Emerging data indicate HDAC inhibitors as potential therapeutic compounds for the treatment of neurodegenerative diseases such as SCA3, Alzheimer's disease, Parkinson's disease, Huntington's disease, and Amyotrophic lateral sclerosis.20, 21, 22, 23, 24, 25, 26, 27, 28, 29, 30, 31, 32, 33, 34, 35 However, the exact mechanism of action of HDAC inhibitors is still widely unknown. HDACi include aliphatic acids (valproic acid [VPA], sodium butyrate [SB], phenylbutyrate), hydroxamate (trichostatin A [TSA], SAHA, CBHA, LAQ‐824, PXD‐101), cyclic peptide (depsipeptide), benzamide (MS‐275), and others (Tubacin).36 Phenylbutyrate has already entered a phase II clinical trial for the treatment of HD.25 Recent studies show that VPA alleviates neurodegeneration and extends the life span of a Drosophila SCA3 model35 and that VPA rescues hypoacetylated H3 and H4 levels in SCA3 cell models.20 Valproic acid is found to ameliorate dopaminergic neurodegeneration and prolongs the life span in Caenorhabditis elegans.37, 38 Besides, safety and efficacy of VPA has been tested in patients with SCA3/MJD.23 However, the effect of VPA on nuclear transport of ataxin‐3 in a SCA3 cell model has never been tested. Divalproex sodium (or valproate semisodium, a mixture of VPA and sodium valproate) is a member of an aliphatic acids family of HDACi and is FDA‐approved for the treatment of bipolar disorders, epilepsy, and migraine. Therefore, we decided to test whether divalproex sodium modulates the translocation of ataxin‐3 and rescues cytotoxicity induced by the nuclear transport of expanded ataxin‐3 in SCA3 cell models, providing novel clues for the potential mechanisms of HDAC inhibitors as a potential therapy for SCA3.

2. MATERIALS AND METHODS

2.1. Cell culture

Human Embryonic Kidney 293 (HEK293) cells were maintained as previously described.39 Chinese hamster ovary (CHO) cells were obtained from DiscoveRx (San Diego, CA, USA).
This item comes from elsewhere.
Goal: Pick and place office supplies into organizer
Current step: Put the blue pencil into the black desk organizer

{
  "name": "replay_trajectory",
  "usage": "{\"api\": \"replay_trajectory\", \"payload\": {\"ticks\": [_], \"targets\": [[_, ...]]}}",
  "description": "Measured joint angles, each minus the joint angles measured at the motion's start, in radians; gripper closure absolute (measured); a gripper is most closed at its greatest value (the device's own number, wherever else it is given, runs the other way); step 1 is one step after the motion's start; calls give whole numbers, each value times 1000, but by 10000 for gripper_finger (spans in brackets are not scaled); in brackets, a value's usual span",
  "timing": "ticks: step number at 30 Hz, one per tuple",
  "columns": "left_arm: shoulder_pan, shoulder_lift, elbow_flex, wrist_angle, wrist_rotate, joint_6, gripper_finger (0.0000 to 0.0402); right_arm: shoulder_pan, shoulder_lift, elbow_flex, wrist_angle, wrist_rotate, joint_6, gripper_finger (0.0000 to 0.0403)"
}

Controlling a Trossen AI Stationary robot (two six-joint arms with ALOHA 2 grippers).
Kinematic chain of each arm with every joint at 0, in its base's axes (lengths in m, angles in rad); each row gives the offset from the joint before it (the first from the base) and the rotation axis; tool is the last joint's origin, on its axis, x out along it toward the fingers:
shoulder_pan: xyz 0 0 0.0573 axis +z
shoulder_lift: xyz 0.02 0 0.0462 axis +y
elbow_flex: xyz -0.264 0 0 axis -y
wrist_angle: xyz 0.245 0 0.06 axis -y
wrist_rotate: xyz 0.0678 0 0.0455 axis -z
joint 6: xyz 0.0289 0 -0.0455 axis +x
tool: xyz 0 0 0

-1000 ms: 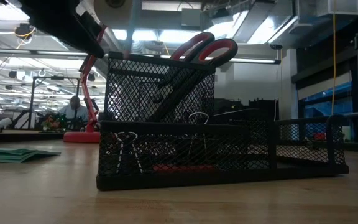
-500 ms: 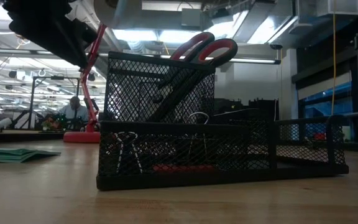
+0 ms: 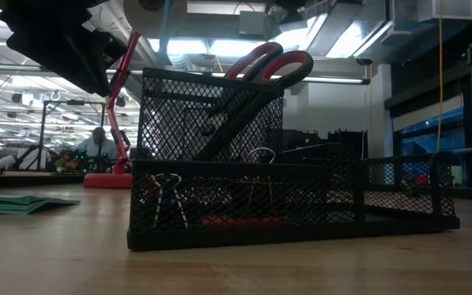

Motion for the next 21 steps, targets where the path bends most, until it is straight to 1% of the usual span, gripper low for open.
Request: {"api": "replay_trajectory", "payload": {"ticks": [14,21], "targets": [[0,0,0,-1,0,-3,327,-2,97,-1,-6,0,75,389],[0,0,0,-1,0,-3,327,-2,99,-1,-65,0,76,389]]}}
Cells were cultured in F12 medium (Gibco, Life Technologies, Darmstadt, Germany) containing 10% fetal bovine serum (Gibco, Life Technologies), 1% penicillin/streptomycin (Gibco, Life Technologies), and 300 μg/mL Hygromycin B (Invitrogen, Carlsbad, CA, USA).

2.2. Cell transfection

For cell transfection, human ataxin‐3 was cloned into a pEGFP vector system. The constructs with three different CAG repeats stretches (15, 77, or 148 CAG) named as ataxin‐3^15CAG, ataxin‐3^77CAG, and ataxin‐3^148CAG encode ataxin‐3 containing 15Q, 77Q, or 148Q, respectively. These constructs were linearized by the ApaI restriction enzyme for stable transfection. CHO cells were stably transfected using FuGENE 6 (Roche, Basel, Switzerland) according to the manufacturer's recommendation. Ataxin‐3^15CAG, ataxin‐3^77CAG, and ataxin‐3^148CAG were used for transient transfection into HEK293 cells using the Attractene Transfection Reagent (QIAGEN, Hilden, Germany) according to the manufacturer's description.

2.3. Protein extraction

Subcellular fractionation was performed to separate the cytoplasmic and nuclear fractions. The cells were harvested, washed once with 5 mL PBS, and lysed in 100‐200 μL cold cytoplasmic buffer (10 mmol/L HEPES pH 7.5, 10 mmol/L KCl, 0,1 mmol/L EDTA, 0,1 mmol/L EGTA, 1 mmol/L DTT, 0.5% NP40, Complete Protease Inhibitor Cocktail [Roche]). The lysates were placed on ice for 20 minutes, vortexed twice (5 seconds each), and centrifuged at 18 928 g at 4°C for 5 minutes in a tabletop centrifuge. The supernatant was stored as the cytoplasmic fraction. The pellet was resuspended in 200 μL washing buffer (cytoplasmic buffer with final concentration of 1% NP‐40) and recentrifuged as before. The pellet was then again resuspended in 100 μL nuclear buffer (20 mmol/L HEPES pH 7.9, 400 mmol/L NaCl, 1 mmol/L EDTA, 1 mmol/L EGTA, 1 mmol/L DTT, Complete Protease Inhibitor Cocktail [Roche]), rotated for 30 minutes at 4°C, and centrifuged at 18 928 g for 20 minutes in a tabletop centrifuge. The supernatant was saved as the nuclear fraction.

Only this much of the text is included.